Unsecured bonds with early-buyback covenants present a far less attractive risk-reward tradeoff than secured bonds with the provisions, bond investors say. Unsecured creditors recover little in the event of a default compared to their secured counterparts, Mr. Keenan said.

Still, the options became common to secured bonds sold throughout 2010. A new development surfaced toward the end of the year when companies such as HealthSouth Corp., a Birmingham, Ala., health-care company, and Interface Inc., an Atlanta maker of carpet tile, included the covenants in unsecured bonds for the first time. That turned the premise that unsecured debt holders should receive stricter call protection on its head.
HealthSouth included the option in $525 million of bonds it sold in late September simply for the flexibility to prepay debt at a price it deems reasonable for the company and investors, finance chief Doug Coltharp said in an email.

"The terms—including the call protection—were fully disclosed to the investors in advance," Mr. Coltharp said. "Each investor made their own decision to buy the bonds with this knowledge in hand."
While yield-hungry fund managers swallowed their reservations and accepted those terms from HealthSouth, a generally well-regarded borrower rated B+/B2, they have yet to give weaker companies the same concession.

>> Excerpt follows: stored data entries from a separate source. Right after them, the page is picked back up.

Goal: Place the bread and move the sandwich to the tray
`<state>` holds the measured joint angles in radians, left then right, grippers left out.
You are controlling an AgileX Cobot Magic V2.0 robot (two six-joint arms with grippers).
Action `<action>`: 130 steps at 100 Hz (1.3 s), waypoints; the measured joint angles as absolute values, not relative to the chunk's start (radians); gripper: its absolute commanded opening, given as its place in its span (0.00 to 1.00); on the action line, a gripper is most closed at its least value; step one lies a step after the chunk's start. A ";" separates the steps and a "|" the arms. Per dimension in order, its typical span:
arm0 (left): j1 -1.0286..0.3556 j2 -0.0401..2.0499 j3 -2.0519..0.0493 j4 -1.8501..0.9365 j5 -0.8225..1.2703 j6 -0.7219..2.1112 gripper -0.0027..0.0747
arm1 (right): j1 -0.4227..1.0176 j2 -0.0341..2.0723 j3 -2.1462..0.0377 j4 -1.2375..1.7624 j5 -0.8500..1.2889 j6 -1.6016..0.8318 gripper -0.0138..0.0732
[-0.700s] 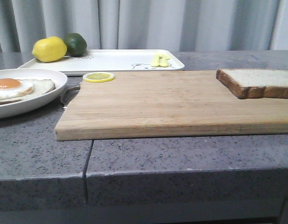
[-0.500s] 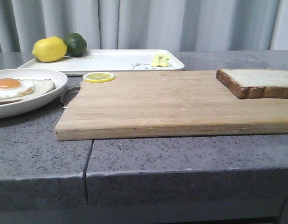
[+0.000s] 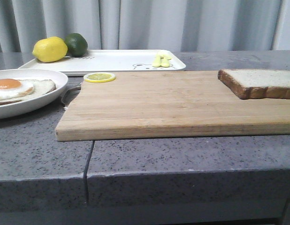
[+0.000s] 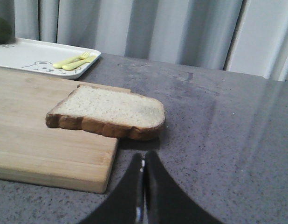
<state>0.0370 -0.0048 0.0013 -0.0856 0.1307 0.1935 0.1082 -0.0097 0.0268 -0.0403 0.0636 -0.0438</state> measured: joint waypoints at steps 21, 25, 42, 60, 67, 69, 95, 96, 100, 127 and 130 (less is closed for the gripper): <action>0.037 -0.005 -0.001 -0.187 0.067 0.194 0.01 | 0.108 -0.010 0.027 0.000 -0.013 -0.044 0.08; 0.037 -0.005 -0.002 -0.232 0.060 0.194 0.01 | 0.108 -0.010 0.027 0.028 -0.007 -0.044 0.08; 0.037 -0.005 -0.050 -0.303 0.093 0.194 0.01 | 0.108 -0.010 -0.030 0.132 0.100 -0.043 0.08; 0.037 0.036 -0.192 -0.348 0.221 0.194 0.01 | 0.108 -0.010 -0.158 0.153 0.228 -0.043 0.08; 0.037 0.086 -0.265 -0.363 0.301 0.194 0.01 | 0.108 -0.003 -0.215 0.153 0.299 -0.043 0.08; 0.037 0.108 -0.296 -0.364 0.333 0.194 0.01 | 0.108 0.004 -0.232 0.153 0.321 -0.043 0.08; 0.037 0.326 -0.595 -0.385 0.586 0.194 0.01 | 0.108 0.195 -0.421 0.155 0.499 -0.043 0.08; 0.037 0.331 -0.603 -0.385 0.586 0.194 0.01 | 0.108 0.201 -0.427 0.157 0.502 -0.043 0.08; 0.037 0.359 -0.641 -0.390 0.624 0.194 0.01 | 0.108 0.239 -0.458 0.159 0.519 -0.043 0.08; 0.037 0.521 -0.846 -0.393 0.694 0.194 0.01 | 0.108 0.490 -0.666 0.175 0.616 -0.041 0.08; 0.037 0.539 -0.867 -0.393 0.701 0.194 0.01 | 0.108 0.521 -0.688 0.182 0.627 -0.041 0.08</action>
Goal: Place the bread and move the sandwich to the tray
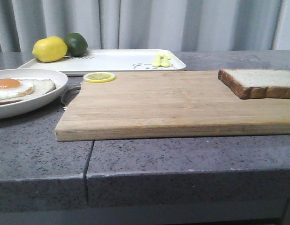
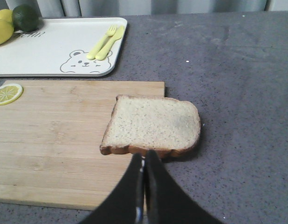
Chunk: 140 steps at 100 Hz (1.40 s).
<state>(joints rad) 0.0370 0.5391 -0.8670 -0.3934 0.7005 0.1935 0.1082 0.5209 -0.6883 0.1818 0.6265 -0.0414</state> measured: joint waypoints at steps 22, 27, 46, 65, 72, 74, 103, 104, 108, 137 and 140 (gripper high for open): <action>0.037 0.665 -0.975 -0.392 0.828 0.194 0.01 | 0.108 0.659 -0.822 0.228 0.710 -0.041 0.08; 0.037 0.696 -0.985 -0.390 0.865 0.194 0.01 | 0.108 0.676 -0.830 0.231 0.721 -0.041 0.08; 0.037 0.760 -0.990 -0.388 0.928 0.194 0.01 | 0.108 0.694 -0.831 0.231 0.735 -0.041 0.09; 0.037 0.783 -0.990 -0.382 0.931 0.213 0.24 | 0.108 0.694 -0.831 0.231 0.735 -0.041 0.37; 0.037 0.783 -0.990 -0.380 0.931 0.217 0.39 | 0.108 0.694 -0.831 0.231 0.737 -0.041 0.52; 0.037 0.783 -0.990 -0.380 0.931 0.217 0.43 | 0.108 0.694 -0.831 0.231 0.737 -0.041 0.56; 0.037 0.783 -0.991 -0.380 0.932 0.223 0.51 | 0.108 0.694 -0.831 0.232 0.737 -0.041 0.71; 0.037 0.783 -0.991 -0.380 0.932 0.223 0.51 | 0.108 0.694 -0.831 0.232 0.737 -0.041 0.71; 0.037 0.783 -0.991 -0.380 0.932 0.223 0.51 | 0.108 0.694 -0.831 0.232 0.737 -0.041 0.71; 0.037 0.783 -0.991 -0.380 0.932 0.223 0.51 | 0.108 0.694 -0.831 0.233 0.737 -0.041 0.71; 0.037 0.783 -0.991 -0.380 0.932 0.223 0.51 | 0.108 0.694 -0.831 0.233 0.737 -0.041 0.71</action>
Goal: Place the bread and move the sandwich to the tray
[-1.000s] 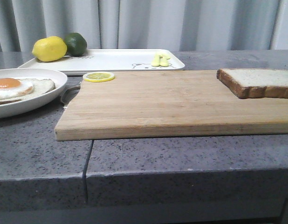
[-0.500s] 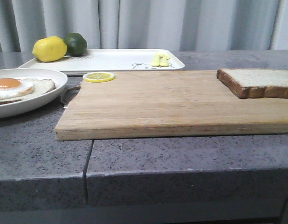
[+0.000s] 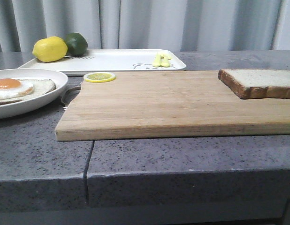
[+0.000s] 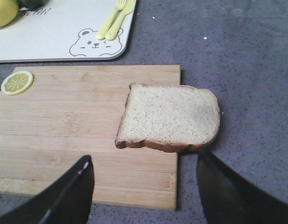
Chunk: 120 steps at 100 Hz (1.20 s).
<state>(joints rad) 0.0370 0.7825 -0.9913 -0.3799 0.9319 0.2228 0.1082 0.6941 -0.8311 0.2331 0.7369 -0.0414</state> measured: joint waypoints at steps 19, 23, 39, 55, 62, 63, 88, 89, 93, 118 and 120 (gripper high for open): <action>0.037 0.783 -0.991 -0.380 0.932 0.223 0.51 | 0.108 0.694 -0.831 0.233 0.737 -0.041 0.71; 0.037 0.783 -0.991 -0.380 0.932 0.223 0.51 | 0.108 0.694 -0.831 0.233 0.737 -0.041 0.71; 0.037 0.783 -0.991 -0.379 0.932 0.223 0.51 | 0.108 0.694 -0.831 0.223 0.737 -0.041 0.71; 0.037 0.783 -0.991 -0.379 0.932 0.223 0.51 | 0.108 0.694 -0.826 0.208 0.720 -0.041 0.71; 0.037 0.783 -0.991 -0.379 0.932 0.223 0.51 | 0.100 0.695 -0.815 0.206 0.711 -0.034 0.71; 0.037 0.783 -0.991 -0.379 0.932 0.223 0.51 | 0.099 0.696 -0.815 0.206 0.710 -0.034 0.71; 0.037 0.783 -0.991 -0.379 0.932 0.223 0.51 | 0.002 0.780 -0.810 0.206 0.667 -0.019 0.71; 0.037 0.783 -0.991 -0.379 0.932 0.223 0.51 | -0.001 0.783 -0.810 0.206 0.666 -0.019 0.71; 0.037 0.783 -0.991 -0.379 0.932 0.223 0.51 | -0.017 0.804 -0.810 0.206 0.660 -0.019 0.71; 0.037 0.783 -0.991 -0.379 0.932 0.223 0.51 | -0.052 0.901 -0.809 0.207 0.618 -0.016 0.71; 0.037 0.783 -0.991 -0.379 0.932 0.223 0.51 | -0.052 0.904 -0.809 0.207 0.613 -0.016 0.71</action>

In November, heating, ventilation and air conditioning equipment maker Nortek Inc. of Providence, R.I., yanked a proposed 10% prepayment option from a $250 million bond rated CCC+/Caa2 amid investor pushback, according to Standard & Poor's Leveraged Commentary and Data.
"Indenture provisions are a result of various discussions and negotiations, and to comment on any one provision in isolation wouldn't be appropriate," said Nortek Treasurer Edward Cooney.